La lettera di Prandelli racchiude perfettamente il disagio di decine e decine di calciatori, costretti a sostenere ritmi e pressioni diventate troppo grandi perché possano essere affrontate con tranquillità. Senza il bisogno di fare alcun nome, è facile ricordarsi di storie di calciatori attanagliati dalla depressione negli anni recenti, malattia spesso nascosta sotto le spoglie di lievi infortuni che pian piano si sono ingigantiti, allungando i tempi di recupero, incompatibili con i problemi fisici forniti come spiegazione alle assenze prolungate. La lettera di Prandelli è il disagio di un settore, ma non solo: è il disagio percepito da un’intera parte di società, da uomini costretti ad affrontare sfide simili a quelle dei calciatori in proporzioni diverse. Nel suo saggio più conosciuto, ‘La Vita Liquida‘, Zygmunt Bauman denunciava già agli inizi del Ventunesimo Secolo la deriva che il mondo stava prendendo, teorizzando l’affermazione di una società che basa la sua sopravvivenza sul mutamento, sull’incertezza del futuro e sulla continua necessità di affermazione dell’individuo, che può solo continuare ad arrampicarsi senza riuscire a costruire qualcosa di duraturo, qualcosa per cui valga la pena impegnare davvero tutto sé stesso: «La vita liquida, come la società liquida, non è in grado di conservare la propria forma o di tenersi in rotta a lungo. Sospinta dall’orrore della scadenza, la società liquida deve modernizzarsi o soccombere. E chi la abita deve correre con tutte le proprie forze per restare nella stessa posizione». Gli individui come Cesare Prandelli, che non riescono o non vogliono sottostare al cento per cento alla logica a cui ci siamo troppo facilmente abituati, secondo Bauman sono costretti a soccombere, ad essere spinti ai margini di una società che deve continuare ad andare avanti senza dare troppo peso all’uomo in quanto tale, ma solo al ruolo che l’uomo è destinato ad occupare.
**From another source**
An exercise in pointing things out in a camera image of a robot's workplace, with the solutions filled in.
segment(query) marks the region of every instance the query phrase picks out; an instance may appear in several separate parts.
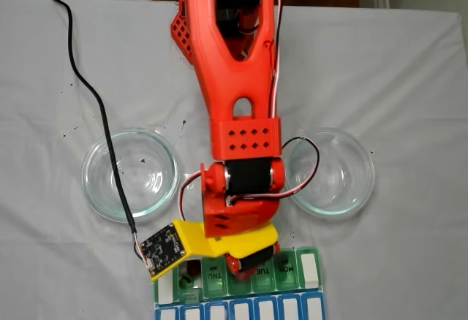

È ironico che nel calcio questo concetto si sia trasformato addirittura in una corrente tecnica di pensiero: il cosiddetto ‘Calcio Liquido’, che ha tentato di affermarsi negli ultimi anni, richiede ai giocatori di diventare multitasking, in modo da poter occupare ruoli sempre diversi all’interno della stessa partita, così da permettere alla squadra di riorganizzarsi velocemente in moduli differenti e di adattarsi a nuovi contesti. I calciatori, anche in campo, sono costretti a lasciar sbiadire le loro peculiarità, a nascondere i propri punti di forza – e certamente anche di debolezza – così da favorirne l’omologazione. È vero, questo potrebbe sembrare un problema secondario, ma è anche in questo modo che l’individuo viene privato della sua personalità, del suo tocco proprio nel contesto che invece dovrebbe permettergli di esprimersi secondo le sue idee, pur trovandosi in un sistema codificato da schemi.

Non sappiamo se sia possibile invertire la rotta, prendere qualche contromisura per rallentare, riprendere fiato e ripensare a un sistema calcio che sia più sostenibile, sia per coloro che lo vivono dall’interno sia per gli spettatori. La macchina continua a girare, ed è talmente imponente che servirebbe uno sforzo collettivo non indifferente per ostacolarla, ammesso che lo si voglia effettivamente fare. La pandemia sembra aver gettato le basi per un ridimensionamento dell’intero movimento, perché le difficoltà economiche che quasi tutti i club stanno affrontando non appaiono risolvibili continuando su questa linea, ma è necessario che le persone, in massa, prendano coscienza dei rischi che correremmo se non ci fermassimo. Non servirebbe una singola voce isolata, ma un grido che riecheggi dal basso, formato da tante voci: ci piace immaginarlo molto simile al ritornello di una canzone dei Radiohead, ‘The Tourist‘, che dovrebbe risuonare come un mantra per tutti noi: «Hey man, slow down, slow down. Idiot, slow down, slow down».